Polska szajka kradła w Niemczech „na wnuczka”. Wyrok
15 lipca 2015Wyrok zapadł we wtorek (14.07.2015) w Sądzie Okręgowym w Hamburgu. O szczegółach sprawy donosi rozgłośnia NDR. W samym Hamburgu udowodniono oskarżonym 11 przypadków kradzieży metodą „na wnuczka”. Sumy, jakie otrzymywali, były znaczne, tylko w czterech z 11 udokumentowanych przypadków „zarobili” łącznie 42 tys. euro.
Seniorzy milczeli ze wstydu
Ofiary rabusiów to Niemcy w wieku 65-92 lat. Wielu z nich wstydzi się swojej łatwowierności. Najstarsza ofiara to 92-letni mężczyzna, który ze wstydu nie przyznał się własnej żonie, że dał się złodziejom naciągnąć na 25 tys. euro.

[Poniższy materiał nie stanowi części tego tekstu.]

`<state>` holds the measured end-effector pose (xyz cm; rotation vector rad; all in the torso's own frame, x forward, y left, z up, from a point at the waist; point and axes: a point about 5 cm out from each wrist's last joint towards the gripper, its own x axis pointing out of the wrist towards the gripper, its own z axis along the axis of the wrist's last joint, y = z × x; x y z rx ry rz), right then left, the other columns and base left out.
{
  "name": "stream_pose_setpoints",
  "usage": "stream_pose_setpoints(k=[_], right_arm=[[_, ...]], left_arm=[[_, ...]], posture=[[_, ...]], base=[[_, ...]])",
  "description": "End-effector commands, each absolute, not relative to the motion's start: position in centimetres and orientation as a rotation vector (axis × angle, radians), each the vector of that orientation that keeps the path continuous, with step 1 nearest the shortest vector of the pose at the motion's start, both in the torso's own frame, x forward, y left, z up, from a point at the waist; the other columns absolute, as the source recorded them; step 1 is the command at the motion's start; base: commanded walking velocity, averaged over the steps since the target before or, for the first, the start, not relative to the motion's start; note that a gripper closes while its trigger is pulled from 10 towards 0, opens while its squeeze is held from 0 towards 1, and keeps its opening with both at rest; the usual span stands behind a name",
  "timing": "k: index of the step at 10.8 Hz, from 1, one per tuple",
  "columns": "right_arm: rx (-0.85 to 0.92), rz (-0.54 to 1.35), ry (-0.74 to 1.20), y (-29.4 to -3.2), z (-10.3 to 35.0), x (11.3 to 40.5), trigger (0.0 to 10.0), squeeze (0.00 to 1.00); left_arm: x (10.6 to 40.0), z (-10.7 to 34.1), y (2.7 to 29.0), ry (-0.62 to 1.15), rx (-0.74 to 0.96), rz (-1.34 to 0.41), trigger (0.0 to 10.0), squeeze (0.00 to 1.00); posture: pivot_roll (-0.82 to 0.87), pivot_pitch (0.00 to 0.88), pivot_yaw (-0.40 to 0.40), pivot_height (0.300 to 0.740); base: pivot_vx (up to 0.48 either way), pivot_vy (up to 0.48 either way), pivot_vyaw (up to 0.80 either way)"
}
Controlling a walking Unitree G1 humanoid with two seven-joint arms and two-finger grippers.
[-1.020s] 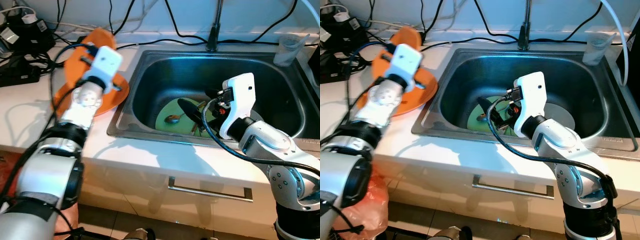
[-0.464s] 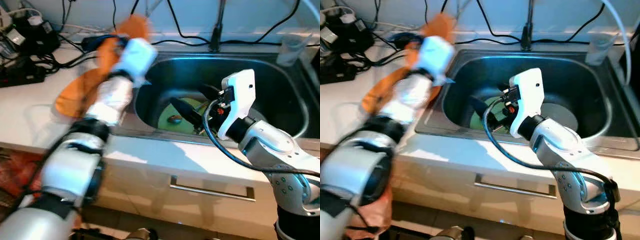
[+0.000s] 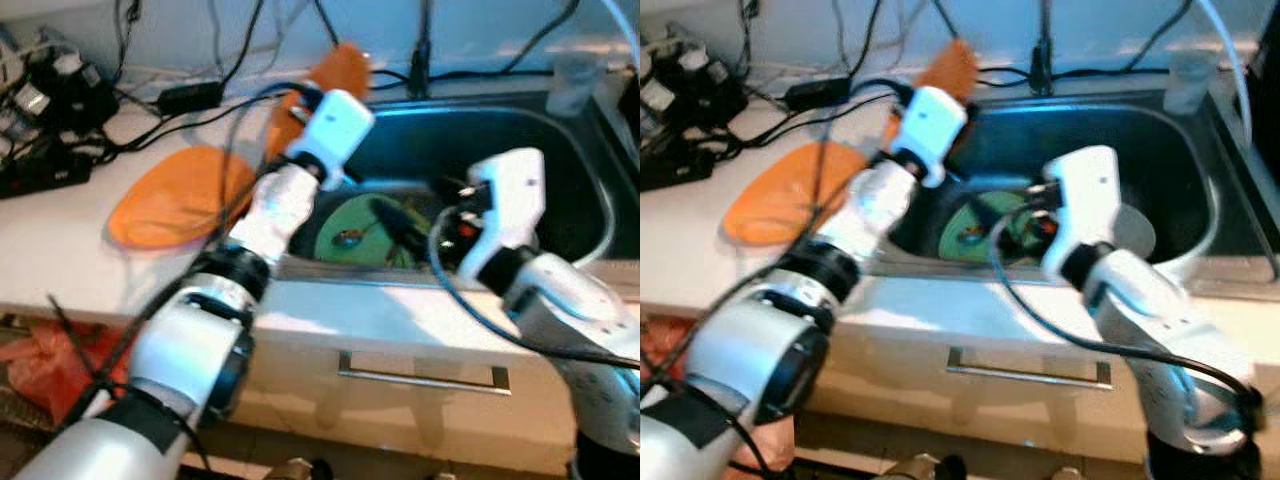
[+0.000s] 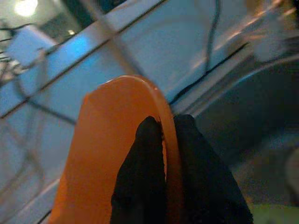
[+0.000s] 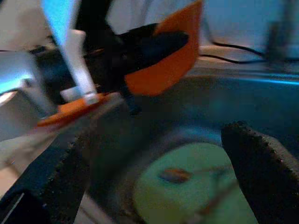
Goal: Kitchen organization
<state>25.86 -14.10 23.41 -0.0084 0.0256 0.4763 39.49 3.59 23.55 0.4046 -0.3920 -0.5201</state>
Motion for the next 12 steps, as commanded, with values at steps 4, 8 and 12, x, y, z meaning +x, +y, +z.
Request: stream_pose_setpoints(k=[4,8,12], right_arm=[[-0.095,0.368,0.047,-15.7,23.7,24.9,10.0,0.00],[-0.158,0.365,0.064,-15.9,24.1,25.1,10.0,0.00],[-0.167,0.394,0.056,-15.2,24.5,25.6,10.0,0.00]], left_arm=[[39.2,24.4,2.0,-0.412,0.339,-0.568,0.0,0.00],[39.6,21.5,2.8,-0.210,0.240,-0.534,2.0,0.00],[39.9,18.0,5.1,0.016,0.069,-0.441,10.0,0.00]], posture=[[-0.26,0.093,0.240,0.740],[-0.27,0.092,0.211,0.740],[-0.26,0.094,0.192,0.740]], base=[[0.000,0.000,0.00],[0.000,0.000,0.00],[0.000,0.000,0.00]])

- To był biznes rodzinny – mówił sędzia uzasadniając wyrok. Osoby uznane za winne są spokrewnione, wśród nich jest 64-letnia kobieta, która z pomocą syna kierowała w Hamburgu całym przedsięwzięciem. – To były wspólne, nikczemne działania – stwierdził sędzia.
To nie wszystko. Wyrok ten to tylko część większej operacji niemieckiego wymiaru sprawiedliwości i zagranicznych partnerów przeciw gangowi oszustów „na wnuczka”. W maju na terenie Hamburga, Essen, Duisburga i Warszawy aresztowano w związku z tym 14 osób – to spokrewnieni ze sobą Polacy. W Niemczech, wg policji, naciągnęli starsze osoby na ok. milion euro, ale ofiarami padli też obywatele Szwajcarii, którzy przekazali oszustom łącznie ok. pół miliona euro. Złodzieje dzwonili do upatrznych seniorów m.in. z Warszawy.
Metoda „na wnuczka”
Wg policji rabusie żyli w luksusie, czym chwalili się w internecie. Funkcjonariusze znaleźli przy nich drogie przedmioty m.in. biżuterię, kilkaset tysięcy euro w gotówce i luksusowe auta.
Metoda „na wnuczka”, przed którą od lat ostrzegają polskie i niemieckie media, polega na naciąganiu seniorów na pieniądze powołując się na ich rodzinę, zwykle – na wnuki. Oszust dzwoni do ofiary, podając się za jej albo jego wnuka, który nagle potrzebuje pieniędzy. Prowadzi rozmowę tak, by przekonać seniora, że przelew albo gotówka są pilnie potrzebne. Potem ofiara – w zależności od taktyki złodziei – proszona jest o zrobienie przelewu albo przejmuje ją „kolega wnuczka”, któremu senior przekazuje pieniądze. W Polsce znane są już inne warianty metody „na wnuczka”, np. „na policjanta”, gdy to złodzieje proszą seniorów o pomoc w rozpracowaniu oszustów i – oczywiście – przygotowanie w tym celu pieniędzy.